I did a detailed blog post a while back about setting up a lock miter bit and locking down the numbers so that future setups could be done without trial and error. The same concept applies here, but only to the fence setting. I have found that with the Freud 99-240 you will get good results by setting the bit height to 0.390", regardless of board thickness, and the distance from the tip of the cutter to the fence set to the side thickness divided by two plus 0.06".

That is:

Where T = thickness of the drawer side
and
F = the distance from the tip of the bit to the fence

use F = (T/2) + 0.06


----------



## Luthierman (Jun 4, 2015)

My first thought went to if the OP is using actual Baltic Birch. The stuff sold at the big box stores like the depot, menards, etc, do not sell BB. It is some sort of material made of chinesium. It has a micron thick layer of birch and is full of voids. Looks great until you touch or dare to put a tool to it. I have had massive tear out on that stuff. That's my two cents.


----------



## SteveT (Dec 30, 2014)

I really appreciate all of the feedback. I'll try to respond to as much as I can. I haven't had too much time to continue with this. I hope to have some time over the weekend.

The baltic birch was purchased at Rockler.

The confusion over my statements about setting it up are due to my ignorance about using the bit. I've been learning though. When I first started to set it up, I was not sure how height and distance from the fence effected the two different cuts. I'm starting to get a handle on it. I did create a template after I got it set where I wanted and the settings seem similar to what Rich posted.
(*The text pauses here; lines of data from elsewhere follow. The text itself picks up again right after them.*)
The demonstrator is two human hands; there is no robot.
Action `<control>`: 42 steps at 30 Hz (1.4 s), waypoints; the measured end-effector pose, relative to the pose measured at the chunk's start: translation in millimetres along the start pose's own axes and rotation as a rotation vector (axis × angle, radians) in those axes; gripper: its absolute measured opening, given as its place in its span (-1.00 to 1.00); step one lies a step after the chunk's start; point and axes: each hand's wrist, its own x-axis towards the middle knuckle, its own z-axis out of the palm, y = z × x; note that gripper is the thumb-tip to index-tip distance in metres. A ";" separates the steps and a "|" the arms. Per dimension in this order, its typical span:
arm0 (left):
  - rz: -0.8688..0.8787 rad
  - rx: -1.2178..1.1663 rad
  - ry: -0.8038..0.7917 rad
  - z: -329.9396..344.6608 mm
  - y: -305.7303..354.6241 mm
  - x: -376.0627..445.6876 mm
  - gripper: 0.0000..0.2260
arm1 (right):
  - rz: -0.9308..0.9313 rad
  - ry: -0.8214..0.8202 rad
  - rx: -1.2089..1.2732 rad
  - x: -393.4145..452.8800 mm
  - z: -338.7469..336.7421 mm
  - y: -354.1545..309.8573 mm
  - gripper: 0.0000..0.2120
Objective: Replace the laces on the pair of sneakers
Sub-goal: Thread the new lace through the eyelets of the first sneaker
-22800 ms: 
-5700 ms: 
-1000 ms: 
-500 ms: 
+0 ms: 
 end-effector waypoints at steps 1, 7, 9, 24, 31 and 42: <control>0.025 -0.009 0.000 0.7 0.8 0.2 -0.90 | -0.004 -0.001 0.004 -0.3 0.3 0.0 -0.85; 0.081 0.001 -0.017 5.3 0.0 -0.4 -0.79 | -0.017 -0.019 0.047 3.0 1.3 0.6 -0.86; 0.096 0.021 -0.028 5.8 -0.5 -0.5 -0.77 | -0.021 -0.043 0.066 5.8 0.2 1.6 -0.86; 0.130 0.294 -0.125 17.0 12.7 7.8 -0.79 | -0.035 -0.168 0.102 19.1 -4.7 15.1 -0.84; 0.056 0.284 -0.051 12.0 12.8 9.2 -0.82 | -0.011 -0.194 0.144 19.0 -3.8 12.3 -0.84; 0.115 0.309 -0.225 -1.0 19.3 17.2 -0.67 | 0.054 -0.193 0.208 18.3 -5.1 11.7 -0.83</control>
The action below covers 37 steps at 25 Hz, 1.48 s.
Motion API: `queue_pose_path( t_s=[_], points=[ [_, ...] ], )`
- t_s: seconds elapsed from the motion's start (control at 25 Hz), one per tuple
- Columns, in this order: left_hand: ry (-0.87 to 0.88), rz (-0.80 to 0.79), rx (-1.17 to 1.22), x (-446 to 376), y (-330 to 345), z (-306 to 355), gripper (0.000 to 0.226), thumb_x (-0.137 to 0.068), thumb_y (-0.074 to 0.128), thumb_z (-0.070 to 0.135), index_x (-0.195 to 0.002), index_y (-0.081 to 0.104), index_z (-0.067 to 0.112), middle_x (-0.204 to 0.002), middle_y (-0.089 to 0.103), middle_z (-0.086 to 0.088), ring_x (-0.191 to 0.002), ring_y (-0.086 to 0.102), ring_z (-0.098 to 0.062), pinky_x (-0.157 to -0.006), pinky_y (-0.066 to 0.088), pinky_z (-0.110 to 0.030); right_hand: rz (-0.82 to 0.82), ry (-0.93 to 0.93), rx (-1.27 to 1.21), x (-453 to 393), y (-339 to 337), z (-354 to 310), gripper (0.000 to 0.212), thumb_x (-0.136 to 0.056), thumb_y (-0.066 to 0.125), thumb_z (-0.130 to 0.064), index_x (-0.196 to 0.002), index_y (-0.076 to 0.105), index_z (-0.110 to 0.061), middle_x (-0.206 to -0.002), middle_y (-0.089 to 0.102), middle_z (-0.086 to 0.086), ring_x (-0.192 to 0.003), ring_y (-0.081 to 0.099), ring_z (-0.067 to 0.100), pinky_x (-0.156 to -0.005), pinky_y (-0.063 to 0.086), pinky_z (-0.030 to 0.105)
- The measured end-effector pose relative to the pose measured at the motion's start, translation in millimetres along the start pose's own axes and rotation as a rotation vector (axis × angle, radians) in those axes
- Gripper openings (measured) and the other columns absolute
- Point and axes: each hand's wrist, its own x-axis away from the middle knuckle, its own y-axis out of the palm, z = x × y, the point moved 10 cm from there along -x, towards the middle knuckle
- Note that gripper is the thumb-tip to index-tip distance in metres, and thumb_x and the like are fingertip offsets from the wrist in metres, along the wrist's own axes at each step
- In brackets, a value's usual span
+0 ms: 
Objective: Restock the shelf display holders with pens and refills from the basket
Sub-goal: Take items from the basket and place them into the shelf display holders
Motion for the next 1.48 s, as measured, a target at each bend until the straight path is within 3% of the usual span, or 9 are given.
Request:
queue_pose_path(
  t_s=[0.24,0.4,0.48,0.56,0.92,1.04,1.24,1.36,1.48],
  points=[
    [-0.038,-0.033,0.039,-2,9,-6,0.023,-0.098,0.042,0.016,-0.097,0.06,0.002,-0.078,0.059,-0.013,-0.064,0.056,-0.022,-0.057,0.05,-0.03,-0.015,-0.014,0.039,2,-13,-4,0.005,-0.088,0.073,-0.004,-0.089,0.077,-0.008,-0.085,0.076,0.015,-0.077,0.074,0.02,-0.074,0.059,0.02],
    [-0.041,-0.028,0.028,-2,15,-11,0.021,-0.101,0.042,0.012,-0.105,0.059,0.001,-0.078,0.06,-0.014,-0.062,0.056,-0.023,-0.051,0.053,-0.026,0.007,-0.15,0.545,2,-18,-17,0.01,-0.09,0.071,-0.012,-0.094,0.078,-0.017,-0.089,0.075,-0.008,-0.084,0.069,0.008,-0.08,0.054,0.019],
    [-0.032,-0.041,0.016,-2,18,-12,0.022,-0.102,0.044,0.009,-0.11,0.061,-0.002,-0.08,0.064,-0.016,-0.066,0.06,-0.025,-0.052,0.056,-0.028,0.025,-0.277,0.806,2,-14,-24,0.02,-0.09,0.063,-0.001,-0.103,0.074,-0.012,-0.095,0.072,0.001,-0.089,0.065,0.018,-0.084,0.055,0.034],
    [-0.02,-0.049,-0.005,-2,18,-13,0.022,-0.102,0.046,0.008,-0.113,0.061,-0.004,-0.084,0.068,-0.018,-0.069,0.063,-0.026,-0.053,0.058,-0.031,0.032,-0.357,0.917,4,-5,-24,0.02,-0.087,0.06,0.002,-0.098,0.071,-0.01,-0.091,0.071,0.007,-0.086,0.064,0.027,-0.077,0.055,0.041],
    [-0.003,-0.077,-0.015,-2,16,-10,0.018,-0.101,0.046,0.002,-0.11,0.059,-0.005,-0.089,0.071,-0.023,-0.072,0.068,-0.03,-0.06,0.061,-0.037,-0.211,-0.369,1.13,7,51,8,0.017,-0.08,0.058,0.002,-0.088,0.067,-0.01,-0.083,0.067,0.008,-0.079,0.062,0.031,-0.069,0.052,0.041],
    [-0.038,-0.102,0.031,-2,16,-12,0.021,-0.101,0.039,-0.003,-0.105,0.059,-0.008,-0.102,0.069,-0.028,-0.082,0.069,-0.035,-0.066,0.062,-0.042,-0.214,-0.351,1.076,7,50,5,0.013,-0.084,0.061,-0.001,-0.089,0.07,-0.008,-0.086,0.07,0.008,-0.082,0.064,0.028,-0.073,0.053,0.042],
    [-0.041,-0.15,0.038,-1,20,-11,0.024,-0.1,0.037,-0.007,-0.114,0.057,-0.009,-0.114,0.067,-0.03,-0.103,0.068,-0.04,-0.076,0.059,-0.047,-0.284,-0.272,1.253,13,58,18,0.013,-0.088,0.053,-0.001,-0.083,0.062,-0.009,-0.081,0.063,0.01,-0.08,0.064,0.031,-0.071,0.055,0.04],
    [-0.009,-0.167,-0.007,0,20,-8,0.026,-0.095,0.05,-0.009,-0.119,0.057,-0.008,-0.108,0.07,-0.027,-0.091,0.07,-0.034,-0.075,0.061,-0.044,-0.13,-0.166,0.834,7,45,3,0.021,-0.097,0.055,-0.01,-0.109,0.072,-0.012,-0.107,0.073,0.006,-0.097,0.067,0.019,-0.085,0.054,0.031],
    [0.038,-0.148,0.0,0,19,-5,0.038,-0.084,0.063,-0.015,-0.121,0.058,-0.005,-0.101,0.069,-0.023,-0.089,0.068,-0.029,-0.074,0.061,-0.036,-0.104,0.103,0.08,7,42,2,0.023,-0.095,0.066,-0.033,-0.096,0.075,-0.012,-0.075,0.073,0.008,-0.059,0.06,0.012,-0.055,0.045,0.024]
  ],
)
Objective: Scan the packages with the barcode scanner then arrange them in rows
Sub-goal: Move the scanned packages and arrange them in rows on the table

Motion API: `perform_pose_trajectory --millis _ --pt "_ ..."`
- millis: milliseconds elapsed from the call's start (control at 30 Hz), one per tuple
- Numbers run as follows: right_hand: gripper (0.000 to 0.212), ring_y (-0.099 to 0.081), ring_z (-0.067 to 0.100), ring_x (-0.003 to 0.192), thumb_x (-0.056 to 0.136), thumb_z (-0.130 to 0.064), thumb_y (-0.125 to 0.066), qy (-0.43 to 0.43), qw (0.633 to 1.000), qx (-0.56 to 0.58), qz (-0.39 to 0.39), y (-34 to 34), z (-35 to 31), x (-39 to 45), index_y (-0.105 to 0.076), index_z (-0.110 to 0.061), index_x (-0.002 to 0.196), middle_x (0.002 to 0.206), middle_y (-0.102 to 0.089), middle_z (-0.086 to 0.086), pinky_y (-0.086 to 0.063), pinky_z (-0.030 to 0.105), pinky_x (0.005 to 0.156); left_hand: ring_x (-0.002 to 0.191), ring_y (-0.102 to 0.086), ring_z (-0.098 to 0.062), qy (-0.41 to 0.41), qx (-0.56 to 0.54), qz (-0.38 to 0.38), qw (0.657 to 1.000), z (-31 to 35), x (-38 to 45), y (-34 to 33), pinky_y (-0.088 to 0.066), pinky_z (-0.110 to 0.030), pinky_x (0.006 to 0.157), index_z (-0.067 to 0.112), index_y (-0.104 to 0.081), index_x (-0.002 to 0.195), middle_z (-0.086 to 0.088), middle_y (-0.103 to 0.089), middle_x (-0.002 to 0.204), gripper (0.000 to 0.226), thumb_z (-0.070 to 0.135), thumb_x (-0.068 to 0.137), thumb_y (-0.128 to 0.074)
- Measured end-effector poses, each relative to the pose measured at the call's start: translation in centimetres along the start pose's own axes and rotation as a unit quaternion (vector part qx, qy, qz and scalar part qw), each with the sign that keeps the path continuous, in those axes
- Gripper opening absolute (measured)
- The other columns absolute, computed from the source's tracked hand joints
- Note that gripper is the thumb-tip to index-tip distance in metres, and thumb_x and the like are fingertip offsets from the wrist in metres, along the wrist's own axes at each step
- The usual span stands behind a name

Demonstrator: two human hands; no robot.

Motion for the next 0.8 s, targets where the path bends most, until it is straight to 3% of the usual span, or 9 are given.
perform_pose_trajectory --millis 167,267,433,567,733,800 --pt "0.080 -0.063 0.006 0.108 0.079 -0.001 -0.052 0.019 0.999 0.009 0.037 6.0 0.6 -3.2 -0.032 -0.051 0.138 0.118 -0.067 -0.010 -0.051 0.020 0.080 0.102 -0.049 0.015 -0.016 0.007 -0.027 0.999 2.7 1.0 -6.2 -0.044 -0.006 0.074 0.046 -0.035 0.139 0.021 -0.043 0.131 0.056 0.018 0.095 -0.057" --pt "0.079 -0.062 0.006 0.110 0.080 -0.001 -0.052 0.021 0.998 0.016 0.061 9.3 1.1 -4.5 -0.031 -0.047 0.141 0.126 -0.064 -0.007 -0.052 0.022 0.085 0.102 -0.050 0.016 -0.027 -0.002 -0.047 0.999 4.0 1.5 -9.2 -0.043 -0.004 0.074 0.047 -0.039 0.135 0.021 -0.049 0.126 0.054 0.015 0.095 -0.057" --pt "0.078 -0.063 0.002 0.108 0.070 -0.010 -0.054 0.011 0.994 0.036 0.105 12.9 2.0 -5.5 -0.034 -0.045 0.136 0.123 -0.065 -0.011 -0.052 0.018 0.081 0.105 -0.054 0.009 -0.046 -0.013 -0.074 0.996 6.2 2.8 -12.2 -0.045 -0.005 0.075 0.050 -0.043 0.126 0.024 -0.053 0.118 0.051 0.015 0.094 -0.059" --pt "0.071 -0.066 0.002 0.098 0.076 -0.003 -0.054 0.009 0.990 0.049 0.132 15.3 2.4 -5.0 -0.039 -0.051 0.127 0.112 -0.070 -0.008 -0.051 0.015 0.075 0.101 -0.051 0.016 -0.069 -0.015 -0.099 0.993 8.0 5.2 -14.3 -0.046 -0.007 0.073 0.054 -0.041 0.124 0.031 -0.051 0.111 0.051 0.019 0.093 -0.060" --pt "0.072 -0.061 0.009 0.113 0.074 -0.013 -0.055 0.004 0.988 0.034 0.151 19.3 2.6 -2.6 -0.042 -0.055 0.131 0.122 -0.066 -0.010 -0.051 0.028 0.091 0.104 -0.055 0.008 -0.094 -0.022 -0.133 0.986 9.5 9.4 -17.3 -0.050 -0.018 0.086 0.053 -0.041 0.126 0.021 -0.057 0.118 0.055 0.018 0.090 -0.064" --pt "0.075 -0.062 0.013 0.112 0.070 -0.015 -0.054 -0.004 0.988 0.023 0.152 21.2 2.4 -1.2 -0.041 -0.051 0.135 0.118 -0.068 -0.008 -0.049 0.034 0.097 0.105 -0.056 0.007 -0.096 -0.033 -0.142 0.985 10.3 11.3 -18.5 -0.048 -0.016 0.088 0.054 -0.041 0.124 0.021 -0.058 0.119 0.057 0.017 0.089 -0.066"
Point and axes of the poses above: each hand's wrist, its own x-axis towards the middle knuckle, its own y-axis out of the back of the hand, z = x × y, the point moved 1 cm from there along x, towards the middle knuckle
I have the height set at slightly under 10mm which converts to about .390 inches. I have the distance from the fence at 9mm. After making the zero clearance fence, I had to re-adjust the fence. It was very quick to do using the template that I had made. I intend to make a better one.

I like the suggestions to use a 1/4" spacer on the fence and do 2 passes. I will try that. It seems like it would be quick to setup and run the boards through using this technique. I'm adding a few pictures of my adventure.

This was without the zero clearance fence










This is using the zero clearance fence. There is some tearout on the sides









This is the fence I have at the moment.


----------



## Loren (May 30, 2008)

Next time you can try scoring a line before
cutting. A marking gauge with a knife on it
would work well for that. You could also 
try a shallow pass on the table saw to sever
the fibers using a finishing blade.

I think I had decent results using 1/2" prefinished
maple. Perhaps the finish controlled tearout.
The bit I used was also not the cheapest.

As mentioned above, I decided eventually it
wasn't worth the hassle. Looks cool though.


----------